My boyfriend and I have been together for almost two years, and for the most part our relationship has been wonderful. He's very supportive of my career goals, likes spending time with my friends and family, and we fully agree on how we'd like our future to look (where and when to buy a house, kids, pets, our careers, finances, etc.).

What I struggle with in our relationship are the words my boyfriend uses when we argue. He often calls me "childish" and "emotional" and refuses to understand the impact his words have on me. When I get frustrated or upset, I have the tendency to cry, which I know can be annoying, and I have been working on remaining calmer during arguments/disagreements and reminding myself that not every situation is worth the tears. I try to understand where he's coming from – he was bullied through his childhood and often has trouble expressing his own emotions – but it's hard for me to be put down and not have him acknowledge how these words can make me feel.

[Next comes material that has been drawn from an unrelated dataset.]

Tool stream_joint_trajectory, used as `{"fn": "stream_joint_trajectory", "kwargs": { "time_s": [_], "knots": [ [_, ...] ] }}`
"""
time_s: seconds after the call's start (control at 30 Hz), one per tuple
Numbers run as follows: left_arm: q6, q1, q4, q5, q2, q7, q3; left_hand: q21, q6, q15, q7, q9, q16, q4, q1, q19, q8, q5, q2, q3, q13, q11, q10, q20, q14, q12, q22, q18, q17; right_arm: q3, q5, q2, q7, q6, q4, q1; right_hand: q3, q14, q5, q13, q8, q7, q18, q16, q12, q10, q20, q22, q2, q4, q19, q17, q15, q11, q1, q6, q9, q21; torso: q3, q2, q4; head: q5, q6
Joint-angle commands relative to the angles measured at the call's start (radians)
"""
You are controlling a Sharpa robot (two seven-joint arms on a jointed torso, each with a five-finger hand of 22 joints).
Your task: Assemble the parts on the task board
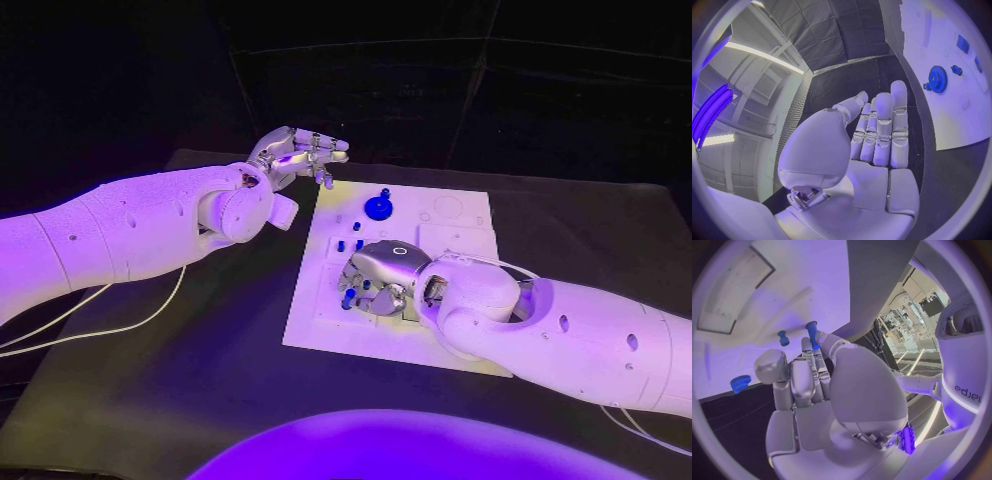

I'm wondering ... what could be a good approach to helping him understand my feelings? Is couples counseling even an option at the two year mark, so early on?

– Where to go from here?

Couples counseling is always an option. And you don't have to think of it as a symbol of doom.

Sometimes it's like a class where you learn specific tools to be a better partner. You can go in (or Zoom in) and say, "We have one bad pattern that keeps happening when we fight. Teach us how to bicker in a more respectful way." It sounds like that's all you need.

For the record, to me, there's a big difference between "childish" and "emotional." You are emotional – and that's OK. I do understand how the tears might confuse – your boyfriend might need help navigating that reaction and understanding what it means – but emotions, in general, are good. Don’t forget that.

Also know that you can press pause on a conversation. If you're feeling overwhelmed by a conflict, you can tell him you need a moment to regroup, and then walk away to breathe. He might need that time, too. It sounds like the crying is directly related to the frustration, and sometimes all a person needs is a few minutes to recover. Talk to him about knowing when – and how – to force a break, so you can take a beat to reset for better communication.

– Meredith

Readers? Should the letter writer have any problem with going to couples counseling at two years?